That's a little outside of the specific question I was asking, so I feel like an addition is warranted; I'll try to return to the main topic where possible as well.

My outside knowledge is that a medical facility focuses on: diagnosis, confirmation of diagnosis, selection of treatment along with annotations about EXCEPTIONS to standard treatment, finally actual treatment. I'd like for doctors to focus more on the keen observation and decision parts and would not mind automated transcription of doctor / patient interactions to be reviewed and possibly have a summary forward (but not replacement of actual data) added by other staff.
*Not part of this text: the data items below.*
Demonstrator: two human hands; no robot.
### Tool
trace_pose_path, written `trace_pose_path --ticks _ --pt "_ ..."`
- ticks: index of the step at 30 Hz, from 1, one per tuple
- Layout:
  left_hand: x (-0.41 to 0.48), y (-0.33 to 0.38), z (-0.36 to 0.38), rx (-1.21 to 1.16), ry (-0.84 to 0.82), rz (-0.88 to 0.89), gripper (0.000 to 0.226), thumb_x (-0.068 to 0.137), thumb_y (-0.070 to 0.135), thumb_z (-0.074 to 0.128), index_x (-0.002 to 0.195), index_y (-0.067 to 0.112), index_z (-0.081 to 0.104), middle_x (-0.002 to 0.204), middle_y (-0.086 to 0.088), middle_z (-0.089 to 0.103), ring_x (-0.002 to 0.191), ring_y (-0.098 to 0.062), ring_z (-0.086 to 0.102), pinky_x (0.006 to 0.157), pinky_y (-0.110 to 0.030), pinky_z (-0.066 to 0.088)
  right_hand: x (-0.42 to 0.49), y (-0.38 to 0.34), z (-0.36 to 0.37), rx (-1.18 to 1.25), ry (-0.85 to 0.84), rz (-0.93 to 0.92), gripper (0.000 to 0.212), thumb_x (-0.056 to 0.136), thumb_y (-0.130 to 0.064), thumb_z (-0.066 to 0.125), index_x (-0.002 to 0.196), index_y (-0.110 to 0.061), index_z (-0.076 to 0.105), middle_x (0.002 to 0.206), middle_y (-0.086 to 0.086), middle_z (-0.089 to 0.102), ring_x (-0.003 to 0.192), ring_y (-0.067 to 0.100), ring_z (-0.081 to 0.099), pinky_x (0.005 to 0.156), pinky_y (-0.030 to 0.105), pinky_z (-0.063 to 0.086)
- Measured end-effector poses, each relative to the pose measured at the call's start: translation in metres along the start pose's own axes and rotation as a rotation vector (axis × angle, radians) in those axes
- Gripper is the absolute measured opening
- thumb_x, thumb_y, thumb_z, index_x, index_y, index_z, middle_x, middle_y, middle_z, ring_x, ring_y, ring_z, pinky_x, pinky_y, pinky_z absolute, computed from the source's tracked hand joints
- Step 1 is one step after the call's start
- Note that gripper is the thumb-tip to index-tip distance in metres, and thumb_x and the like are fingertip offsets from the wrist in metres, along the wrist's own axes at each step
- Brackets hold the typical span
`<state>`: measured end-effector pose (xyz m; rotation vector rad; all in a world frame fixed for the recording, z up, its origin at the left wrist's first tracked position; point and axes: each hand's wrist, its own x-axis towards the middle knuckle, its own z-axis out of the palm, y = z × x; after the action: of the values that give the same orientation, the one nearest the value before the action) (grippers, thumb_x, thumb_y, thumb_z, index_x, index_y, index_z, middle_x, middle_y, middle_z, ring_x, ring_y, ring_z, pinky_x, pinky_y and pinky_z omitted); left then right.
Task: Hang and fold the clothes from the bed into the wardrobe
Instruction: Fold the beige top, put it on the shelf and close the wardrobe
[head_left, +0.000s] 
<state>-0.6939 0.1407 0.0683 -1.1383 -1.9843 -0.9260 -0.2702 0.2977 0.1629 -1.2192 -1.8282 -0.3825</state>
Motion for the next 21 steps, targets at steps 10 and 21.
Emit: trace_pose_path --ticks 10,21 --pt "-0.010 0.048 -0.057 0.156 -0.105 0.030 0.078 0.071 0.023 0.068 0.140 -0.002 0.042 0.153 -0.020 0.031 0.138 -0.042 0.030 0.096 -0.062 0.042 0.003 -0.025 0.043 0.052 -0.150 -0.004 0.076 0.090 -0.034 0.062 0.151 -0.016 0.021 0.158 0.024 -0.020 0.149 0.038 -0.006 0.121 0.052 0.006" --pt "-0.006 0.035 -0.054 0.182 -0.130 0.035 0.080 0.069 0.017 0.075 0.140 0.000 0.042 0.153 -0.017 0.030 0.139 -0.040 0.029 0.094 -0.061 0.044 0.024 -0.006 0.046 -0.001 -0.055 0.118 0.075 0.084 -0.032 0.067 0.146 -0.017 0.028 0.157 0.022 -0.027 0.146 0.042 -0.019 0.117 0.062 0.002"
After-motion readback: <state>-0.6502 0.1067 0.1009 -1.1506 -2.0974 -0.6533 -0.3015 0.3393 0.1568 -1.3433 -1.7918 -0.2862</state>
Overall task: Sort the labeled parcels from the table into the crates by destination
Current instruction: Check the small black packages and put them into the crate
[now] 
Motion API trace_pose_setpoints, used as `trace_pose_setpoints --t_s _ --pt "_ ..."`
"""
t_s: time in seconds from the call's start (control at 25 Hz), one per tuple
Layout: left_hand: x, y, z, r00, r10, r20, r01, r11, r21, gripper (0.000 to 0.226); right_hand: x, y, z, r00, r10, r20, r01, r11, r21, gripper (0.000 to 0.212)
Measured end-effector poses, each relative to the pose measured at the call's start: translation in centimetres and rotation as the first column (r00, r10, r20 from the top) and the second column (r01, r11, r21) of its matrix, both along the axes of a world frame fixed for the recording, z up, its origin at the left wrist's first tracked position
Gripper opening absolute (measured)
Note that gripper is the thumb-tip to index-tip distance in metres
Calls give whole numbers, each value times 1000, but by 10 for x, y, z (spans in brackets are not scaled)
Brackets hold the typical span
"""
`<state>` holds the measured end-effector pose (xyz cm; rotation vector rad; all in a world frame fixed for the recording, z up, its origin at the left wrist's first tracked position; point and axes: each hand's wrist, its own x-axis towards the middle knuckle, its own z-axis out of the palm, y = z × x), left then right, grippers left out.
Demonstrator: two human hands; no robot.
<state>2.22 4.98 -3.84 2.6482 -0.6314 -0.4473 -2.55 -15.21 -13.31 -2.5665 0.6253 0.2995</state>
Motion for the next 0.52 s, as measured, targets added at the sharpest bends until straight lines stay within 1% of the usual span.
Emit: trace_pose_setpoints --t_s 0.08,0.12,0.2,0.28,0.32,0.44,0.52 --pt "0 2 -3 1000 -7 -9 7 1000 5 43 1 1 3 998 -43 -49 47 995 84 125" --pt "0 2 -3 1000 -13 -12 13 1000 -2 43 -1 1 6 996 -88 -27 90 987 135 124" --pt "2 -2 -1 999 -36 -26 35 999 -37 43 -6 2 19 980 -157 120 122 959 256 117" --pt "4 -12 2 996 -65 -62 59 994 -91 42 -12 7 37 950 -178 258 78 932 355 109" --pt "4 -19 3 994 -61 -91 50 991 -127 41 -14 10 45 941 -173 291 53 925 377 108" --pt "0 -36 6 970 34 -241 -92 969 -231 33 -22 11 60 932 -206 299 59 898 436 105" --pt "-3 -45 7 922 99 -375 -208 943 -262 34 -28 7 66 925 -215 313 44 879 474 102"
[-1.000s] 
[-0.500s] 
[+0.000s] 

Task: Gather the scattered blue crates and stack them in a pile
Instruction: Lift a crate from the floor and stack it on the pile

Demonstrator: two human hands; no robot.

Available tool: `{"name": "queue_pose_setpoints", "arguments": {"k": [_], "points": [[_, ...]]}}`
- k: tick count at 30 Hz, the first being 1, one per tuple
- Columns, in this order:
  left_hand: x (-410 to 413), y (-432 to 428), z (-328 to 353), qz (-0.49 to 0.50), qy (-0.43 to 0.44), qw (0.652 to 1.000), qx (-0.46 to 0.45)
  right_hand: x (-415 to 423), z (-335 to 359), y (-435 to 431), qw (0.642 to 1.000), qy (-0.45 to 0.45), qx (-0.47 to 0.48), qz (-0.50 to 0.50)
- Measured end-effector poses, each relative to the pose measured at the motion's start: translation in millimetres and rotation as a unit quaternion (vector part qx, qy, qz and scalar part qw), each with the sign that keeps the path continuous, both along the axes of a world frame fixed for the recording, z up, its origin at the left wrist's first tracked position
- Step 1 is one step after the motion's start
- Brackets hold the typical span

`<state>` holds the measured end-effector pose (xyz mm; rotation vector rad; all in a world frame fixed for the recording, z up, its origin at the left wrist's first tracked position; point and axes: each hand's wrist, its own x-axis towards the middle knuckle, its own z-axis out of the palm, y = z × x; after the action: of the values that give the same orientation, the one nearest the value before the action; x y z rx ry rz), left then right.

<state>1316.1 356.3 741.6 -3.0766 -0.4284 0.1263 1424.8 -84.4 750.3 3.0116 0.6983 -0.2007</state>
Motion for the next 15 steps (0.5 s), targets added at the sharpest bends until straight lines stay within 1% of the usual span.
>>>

That might be an opportunity to hire/train other types of staff and gain experience in a more concrete way; much like the source article wants to make it easier for potential experts to grow in to a job.

If there's a typical outcome given an input it's important to document the decisions that affected the selection of non-generic courses of action - exceptions are things that should be known in the future. That's something that any worker should do.

The NTSB, as seen in a different recent hacker-news linked article, has excellent postmortems, even for incidents which only came close to being disastrous. A cascade of failures and lack of good decision processes seem to be the typical cause and review with recommendations on how to prevent them from occurring in the future is good. An honest mistake or poor circumstances for otherwise good people are worthy of overlooking and avoiding in the future. Lack of training can be identified and refresher courses or other supplementary training can improve the situation for everyone. Much like making sure someone is addressing problems in their job and growing to accommodate the required work.

Though there might be a bad fit for a job; either someone not able to do the expected work of an individual in that position, a job that's poorly defined and/or not broken up in to manageable units of work, or a worker that is a bad actor to some degree. All of those defects are situations that review and recommendations for remediation should address and resolve.

In your specific case, I believe having a single payer system would improve the outcome related to the above considerations. Affected individuals would still be covered by 'the system', good doctors would not be burdened by specific negative outcomes that happened to occur under their care, and bad workers of any type would be removed.

The actual outcome of individual patients shouldn't factor in to compensation. However addressing that in detail is clearly off the main topic.

I think it is both ethical and practical to recognize and classify cases that are bad fits for a given worker and to attempt to route them to someone that is a proper fit; while providing the best intermediate care and transition possible.

Also of note is that for a 'single payer' system the costs SHOULD be divorced from the actual treatment; though might be a considered criteria when a given standard of treatment is selected.


2. > I'd like for doctors to focus more on the keen observation and decision parts and would not mind automated transcription of doctor / patient interactions to be reviewed and possibly have a summary forward (but not replacement of actual data) added by other staff.

The patient history we track isn't a literal transcript: it's a transcript of what we find pertinent from our clinical interview and observations. The word "pertinent" there is key; it's intimately and inseparably attached to our decision-making process and diagnostics. Think of it as a persuasive essay. The facts and the deliberation are what a medical historty is, not just a list of data. Med students spend half of med school learning the very basics of this.

> That might be an opportunity to hire/train other types of staff and gain experience in a more concrete way; much like the source article wants to make it easier for potential experts to grow in to a job.

In learning hospitals, we already have residents and med students doing this. And then an attending will come and do it again, because we're better, and this is a learned skill built around our clinical acumen, not a literal transcription.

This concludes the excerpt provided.